I never really felt like I fit in anyplace, and I always felt rather unwanted because I wasn’t good enough. I had a few friends, but I was always suspicious of people and always afraid they would leave me, so I never really got close to anyone except my grandmother. And if someone said something I didn’t like, I would lash out in a vicious attack, either verbal or physical – usually both. It felt good to hurt people the way I was hurting, and it was easy to see the tender spots that would inflict the most pain. I seemed to have a gift for finding other people’s vulnerabilities.

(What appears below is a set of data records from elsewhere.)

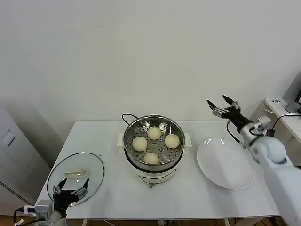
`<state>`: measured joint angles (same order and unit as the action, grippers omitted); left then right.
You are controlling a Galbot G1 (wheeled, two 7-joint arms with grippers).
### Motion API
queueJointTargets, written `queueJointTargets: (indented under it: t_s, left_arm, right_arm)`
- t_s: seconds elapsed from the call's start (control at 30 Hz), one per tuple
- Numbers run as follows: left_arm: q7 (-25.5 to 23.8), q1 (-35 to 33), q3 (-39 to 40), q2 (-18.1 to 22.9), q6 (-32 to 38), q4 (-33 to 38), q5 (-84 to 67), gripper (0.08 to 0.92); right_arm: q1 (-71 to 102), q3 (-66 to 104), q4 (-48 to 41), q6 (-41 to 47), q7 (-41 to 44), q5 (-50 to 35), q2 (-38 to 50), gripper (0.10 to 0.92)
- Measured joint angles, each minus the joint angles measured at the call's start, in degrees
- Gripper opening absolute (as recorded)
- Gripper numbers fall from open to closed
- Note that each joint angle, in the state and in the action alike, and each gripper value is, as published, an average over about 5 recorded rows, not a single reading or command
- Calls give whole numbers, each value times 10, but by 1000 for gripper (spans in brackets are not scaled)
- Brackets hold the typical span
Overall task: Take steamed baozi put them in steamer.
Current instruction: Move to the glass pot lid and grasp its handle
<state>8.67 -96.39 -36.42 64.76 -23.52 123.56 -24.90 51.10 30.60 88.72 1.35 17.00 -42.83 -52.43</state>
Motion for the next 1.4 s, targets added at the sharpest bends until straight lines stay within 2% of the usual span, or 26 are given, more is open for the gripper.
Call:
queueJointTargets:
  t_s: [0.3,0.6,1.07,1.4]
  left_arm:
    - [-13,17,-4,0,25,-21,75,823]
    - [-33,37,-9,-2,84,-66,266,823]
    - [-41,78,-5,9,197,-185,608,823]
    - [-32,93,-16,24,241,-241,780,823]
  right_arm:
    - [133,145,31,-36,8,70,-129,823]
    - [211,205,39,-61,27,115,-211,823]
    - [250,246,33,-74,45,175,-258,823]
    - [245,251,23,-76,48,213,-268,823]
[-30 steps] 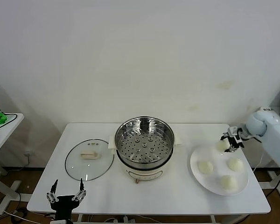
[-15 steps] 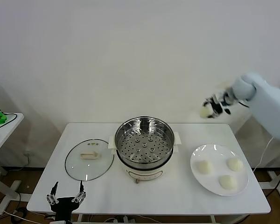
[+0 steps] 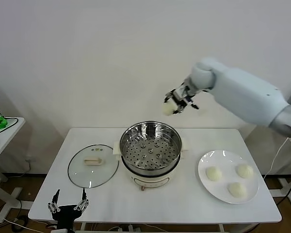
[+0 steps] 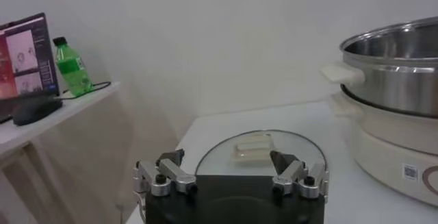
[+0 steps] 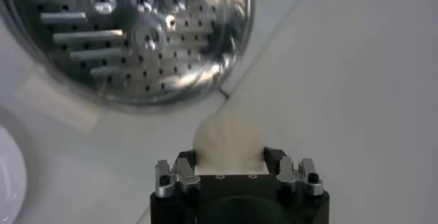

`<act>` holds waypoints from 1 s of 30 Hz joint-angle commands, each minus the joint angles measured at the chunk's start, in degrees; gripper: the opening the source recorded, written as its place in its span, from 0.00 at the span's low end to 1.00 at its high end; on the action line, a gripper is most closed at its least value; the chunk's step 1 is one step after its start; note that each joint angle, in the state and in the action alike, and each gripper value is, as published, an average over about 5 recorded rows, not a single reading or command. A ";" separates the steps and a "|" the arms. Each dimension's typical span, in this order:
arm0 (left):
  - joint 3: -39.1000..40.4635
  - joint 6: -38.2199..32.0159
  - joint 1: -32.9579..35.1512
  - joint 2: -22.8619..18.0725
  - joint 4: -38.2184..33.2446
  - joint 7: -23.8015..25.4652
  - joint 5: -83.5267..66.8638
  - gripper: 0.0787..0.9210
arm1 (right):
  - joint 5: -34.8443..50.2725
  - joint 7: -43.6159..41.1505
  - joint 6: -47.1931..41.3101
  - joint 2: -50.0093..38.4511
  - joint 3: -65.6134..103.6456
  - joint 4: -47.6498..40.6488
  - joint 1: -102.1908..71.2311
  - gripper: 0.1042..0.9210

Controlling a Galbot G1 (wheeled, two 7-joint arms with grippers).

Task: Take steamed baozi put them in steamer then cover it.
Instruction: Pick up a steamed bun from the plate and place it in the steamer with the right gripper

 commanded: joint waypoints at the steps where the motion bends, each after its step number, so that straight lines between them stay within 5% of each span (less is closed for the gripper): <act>1: -0.10 -0.04 -0.03 -0.04 0.28 -0.01 -0.13 0.88 | -0.53 0.56 4.32 5.87 -4.71 0.28 0.74 0.63; 30: -1.61 -0.45 -0.08 -1.01 1.31 -0.29 -0.12 0.88 | -19.71 7.41 18.91 10.39 -1.53 -11.12 -9.44 0.63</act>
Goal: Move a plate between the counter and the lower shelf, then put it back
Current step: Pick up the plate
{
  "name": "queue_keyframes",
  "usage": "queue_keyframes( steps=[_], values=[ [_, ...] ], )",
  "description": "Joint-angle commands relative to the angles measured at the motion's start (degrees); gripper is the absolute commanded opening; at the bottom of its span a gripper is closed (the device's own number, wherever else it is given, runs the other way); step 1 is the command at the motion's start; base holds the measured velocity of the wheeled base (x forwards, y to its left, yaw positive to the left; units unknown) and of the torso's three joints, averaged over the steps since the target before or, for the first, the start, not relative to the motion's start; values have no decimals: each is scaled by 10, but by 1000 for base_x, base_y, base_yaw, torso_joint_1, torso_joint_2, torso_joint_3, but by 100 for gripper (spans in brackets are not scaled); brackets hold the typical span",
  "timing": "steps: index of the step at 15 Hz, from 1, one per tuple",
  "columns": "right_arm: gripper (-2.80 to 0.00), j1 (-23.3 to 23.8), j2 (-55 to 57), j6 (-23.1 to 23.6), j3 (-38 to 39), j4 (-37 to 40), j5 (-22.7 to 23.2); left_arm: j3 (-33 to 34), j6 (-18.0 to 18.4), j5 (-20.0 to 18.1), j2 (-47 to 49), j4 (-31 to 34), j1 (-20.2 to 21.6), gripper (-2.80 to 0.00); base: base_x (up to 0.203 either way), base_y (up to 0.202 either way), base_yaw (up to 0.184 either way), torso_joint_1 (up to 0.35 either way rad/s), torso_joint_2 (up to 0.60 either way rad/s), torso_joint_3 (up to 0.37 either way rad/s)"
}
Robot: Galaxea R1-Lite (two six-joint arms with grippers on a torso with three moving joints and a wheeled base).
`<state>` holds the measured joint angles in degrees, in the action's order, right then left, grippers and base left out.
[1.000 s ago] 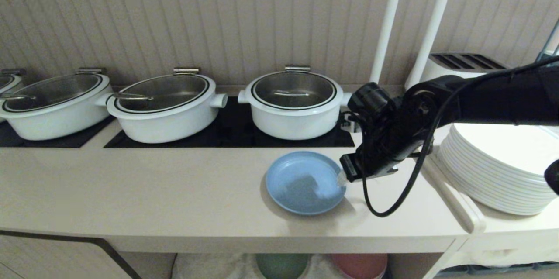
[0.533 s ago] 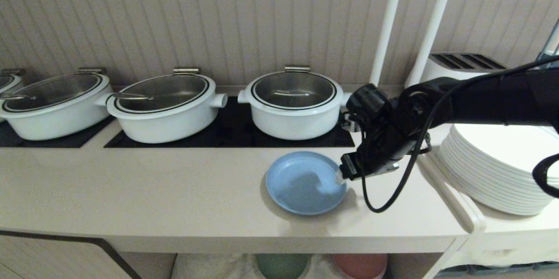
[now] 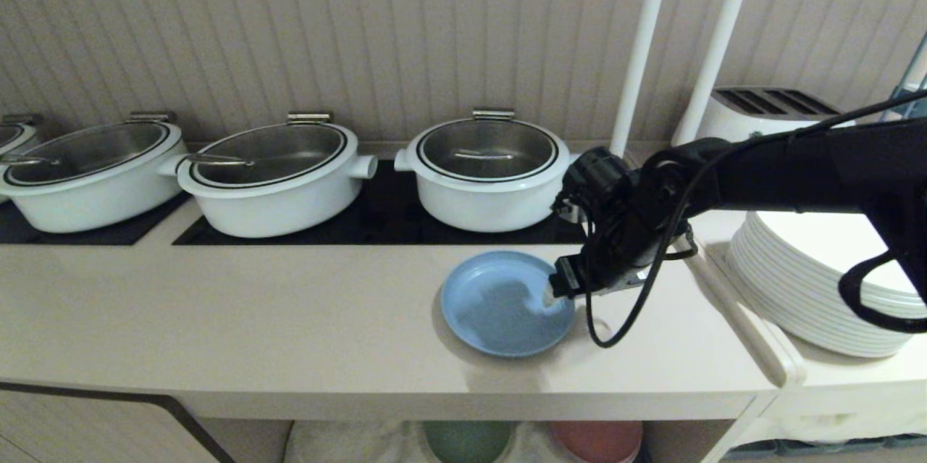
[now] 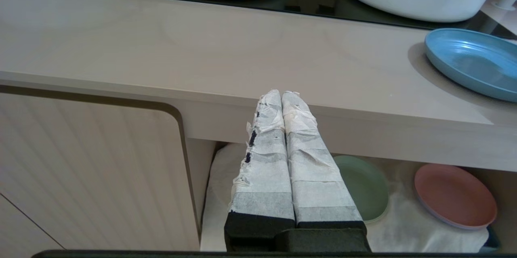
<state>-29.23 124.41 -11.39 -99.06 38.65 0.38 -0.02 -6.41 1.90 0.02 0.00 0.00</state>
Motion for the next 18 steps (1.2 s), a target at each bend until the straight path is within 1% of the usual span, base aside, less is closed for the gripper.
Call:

My aunt had always taken me to church, so I learned about God. And I knew He loved me. At least, that was what they told me. But I didn’t really understand the love thing too well. I knew He was my Heavenly Father, so my picture of Him was this huge all-powerful being that would turn away from me and punish me when I did wrong – and then banish me to Hell forever when it was all done. I gave my heart to God only in empty words out of fear of going to Hell. I thought this life on earth was Hell enough and – if I behaved myself – maybe God would accept me and not hurt me.
But after my grandmother died, I openly hated God. How could a loving God be so cold-hearted and cruel to take way the only good thing I’d ever had? I cried for ten years and did terrible things in my agony and anger.

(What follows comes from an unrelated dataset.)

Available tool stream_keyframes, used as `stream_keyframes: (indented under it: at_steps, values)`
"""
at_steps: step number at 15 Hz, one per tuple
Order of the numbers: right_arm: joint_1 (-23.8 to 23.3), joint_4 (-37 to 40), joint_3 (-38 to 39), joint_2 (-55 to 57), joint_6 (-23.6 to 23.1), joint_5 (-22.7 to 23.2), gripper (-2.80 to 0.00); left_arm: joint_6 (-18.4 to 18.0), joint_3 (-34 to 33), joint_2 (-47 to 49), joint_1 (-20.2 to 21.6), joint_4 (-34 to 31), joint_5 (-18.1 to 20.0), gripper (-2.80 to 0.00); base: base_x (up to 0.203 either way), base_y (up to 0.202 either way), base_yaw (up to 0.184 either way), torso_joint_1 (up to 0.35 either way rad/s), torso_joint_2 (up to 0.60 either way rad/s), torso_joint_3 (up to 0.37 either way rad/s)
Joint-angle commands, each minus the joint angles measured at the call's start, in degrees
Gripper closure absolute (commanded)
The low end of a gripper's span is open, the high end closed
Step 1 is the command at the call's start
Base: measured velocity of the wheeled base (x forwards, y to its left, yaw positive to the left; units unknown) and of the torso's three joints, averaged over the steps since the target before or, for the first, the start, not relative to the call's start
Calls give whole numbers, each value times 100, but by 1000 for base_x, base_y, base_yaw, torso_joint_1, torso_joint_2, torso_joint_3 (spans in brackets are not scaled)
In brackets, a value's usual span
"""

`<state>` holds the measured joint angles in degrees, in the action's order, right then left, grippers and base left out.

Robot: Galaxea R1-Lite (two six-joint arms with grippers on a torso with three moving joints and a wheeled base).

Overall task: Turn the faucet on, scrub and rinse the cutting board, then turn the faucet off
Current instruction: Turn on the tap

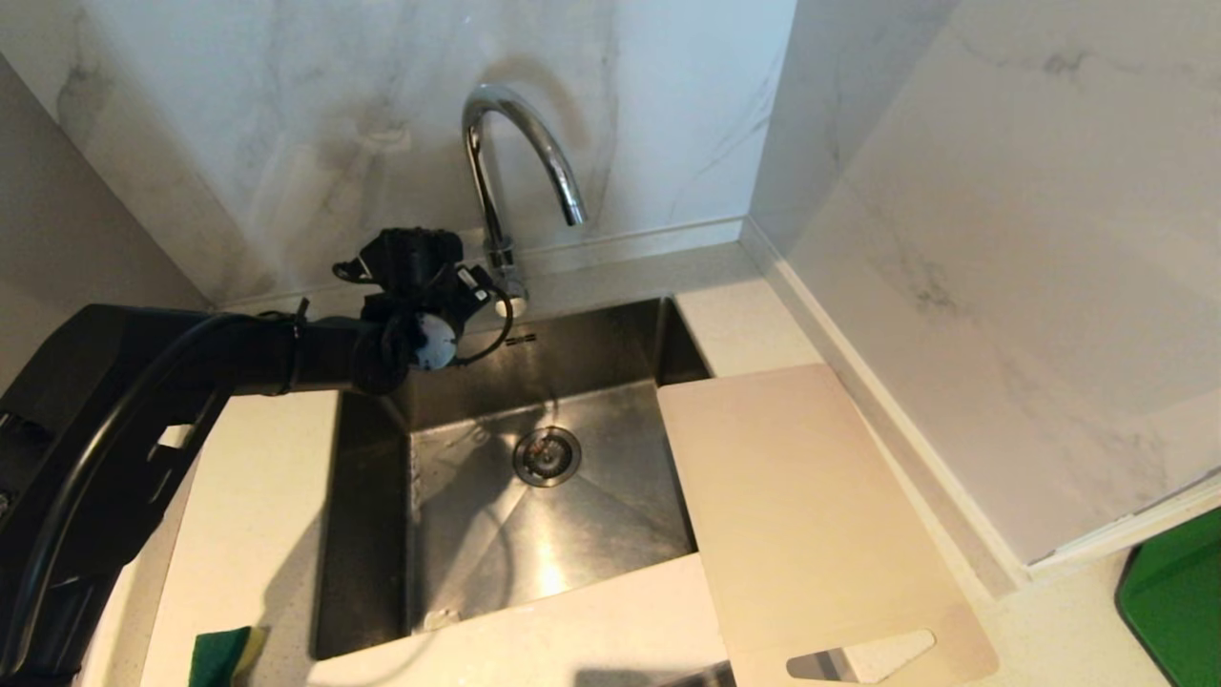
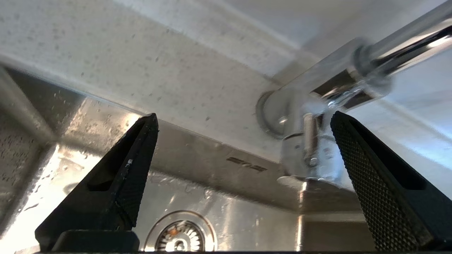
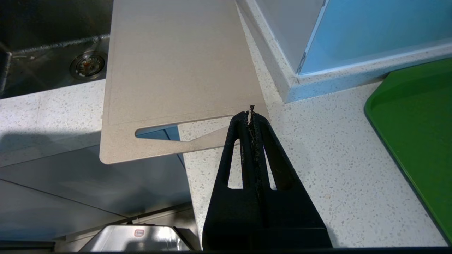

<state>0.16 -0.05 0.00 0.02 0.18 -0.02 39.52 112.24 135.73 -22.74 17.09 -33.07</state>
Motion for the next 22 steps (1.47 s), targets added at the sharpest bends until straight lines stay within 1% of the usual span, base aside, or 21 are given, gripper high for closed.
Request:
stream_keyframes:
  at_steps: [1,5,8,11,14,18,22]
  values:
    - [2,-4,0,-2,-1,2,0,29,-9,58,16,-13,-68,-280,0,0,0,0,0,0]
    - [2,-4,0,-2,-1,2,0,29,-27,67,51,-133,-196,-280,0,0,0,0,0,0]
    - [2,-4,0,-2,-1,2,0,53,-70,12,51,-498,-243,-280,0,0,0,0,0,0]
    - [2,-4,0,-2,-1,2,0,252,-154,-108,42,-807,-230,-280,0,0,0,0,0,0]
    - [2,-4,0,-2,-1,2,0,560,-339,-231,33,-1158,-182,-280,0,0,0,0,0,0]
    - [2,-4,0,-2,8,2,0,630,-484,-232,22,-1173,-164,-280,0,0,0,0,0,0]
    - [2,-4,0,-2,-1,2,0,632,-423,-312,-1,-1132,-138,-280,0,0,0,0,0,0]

But I didn’t sink so far or wander such a distance that God was not there. So many times I did senseless things that should have gotten me killed. But every time, God was close by, protecting me, loving me, and waiting for me with wide open arms and forgiveness for the mistakes I had made. He wasn’t even mad at me, and He didn’t want to punish me; He wanted to save me from eternal punishment and give me good things to make me happy in this life. I came to realize that He didn’t take my grandmother away to hurt me, but instead He took her to a better place to relieve and comfort her from the agonizing pain she was in during her last years of life as her body was shutting down and gangrene began rotting away her toes and feet. He was not a God of anger and retribution. He was a God of love and mercy.
God taught me a lesson about unconditional love when my daughter Amy was born in 1991. As I held that small newborn life in my hands, wondering how could I be a good father for this sweet child, something broke inside me.

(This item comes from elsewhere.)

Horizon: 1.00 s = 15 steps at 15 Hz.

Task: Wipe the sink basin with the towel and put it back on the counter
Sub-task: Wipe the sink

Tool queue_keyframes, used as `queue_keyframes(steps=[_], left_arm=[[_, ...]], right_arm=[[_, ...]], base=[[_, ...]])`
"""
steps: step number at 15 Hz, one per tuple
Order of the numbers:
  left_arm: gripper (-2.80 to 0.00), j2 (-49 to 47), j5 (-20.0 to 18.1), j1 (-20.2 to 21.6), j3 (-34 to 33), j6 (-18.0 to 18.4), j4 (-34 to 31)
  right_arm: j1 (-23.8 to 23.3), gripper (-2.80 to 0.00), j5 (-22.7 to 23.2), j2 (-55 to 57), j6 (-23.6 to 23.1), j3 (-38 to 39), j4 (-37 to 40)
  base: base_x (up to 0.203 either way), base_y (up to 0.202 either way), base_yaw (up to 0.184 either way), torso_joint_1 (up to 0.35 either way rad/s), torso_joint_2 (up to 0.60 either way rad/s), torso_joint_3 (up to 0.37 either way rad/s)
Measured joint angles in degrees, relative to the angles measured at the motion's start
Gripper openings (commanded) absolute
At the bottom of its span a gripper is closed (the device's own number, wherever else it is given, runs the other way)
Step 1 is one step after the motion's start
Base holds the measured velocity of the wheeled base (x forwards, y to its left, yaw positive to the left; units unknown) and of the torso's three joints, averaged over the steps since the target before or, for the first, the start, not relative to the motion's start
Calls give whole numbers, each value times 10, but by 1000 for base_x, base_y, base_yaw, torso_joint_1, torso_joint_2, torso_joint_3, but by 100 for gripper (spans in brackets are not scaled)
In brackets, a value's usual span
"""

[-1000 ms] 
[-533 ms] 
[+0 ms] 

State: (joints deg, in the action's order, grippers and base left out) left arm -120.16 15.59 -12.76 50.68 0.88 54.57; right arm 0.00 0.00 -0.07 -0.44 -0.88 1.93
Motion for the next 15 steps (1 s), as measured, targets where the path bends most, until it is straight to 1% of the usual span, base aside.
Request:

The love I had never felt came flooding into me. Amy didn’t do anything to earn or deserve my love. I just loved her because she was my flesh made alive. She was a part of me, just like I am a part of my Heavenly Father. He loves me because I am His creation, and His breath is what gives me life. He loves me because I’m me – a part of Him – no matter what I’ve done.
How could my parents not love me? I was an innocent child, just as this little baby in my arms was innocent. I had done nothing wrong. Instead, there was something terrible and wicked deep inside of them, and their actions had planted a darkness inside me that wasn’t my fault. But even though my father and mother had broken me at birth, my Heavenly Father now mended me during my re-birth and made me into a real person instead of just an empty shell. He took what was dark and filled it with light.
When I asked Jesus to come into my life after I had lived the wrong way for so long, He rescued me from the dark thoughts and hatred that filled my mind. I finally felt the love I was missing, and He took away my pain, heartaches, and self-pity. He gave me more love and comfort than I could ever have possibly imagined. I felt like I was finally complete and at peace. I love God so much. And because He loved me first, I can also finally love those surrounding me.
This love that God has for us is something far too wonderful and marvelous not to share with others. If you are living in darkness or pain, there is healing for you that is only one prayer away. Does it happen instantly? Part of it does. But the rest of it is a journey. I hope you’ll join hands with me as we walk this path to a better place together.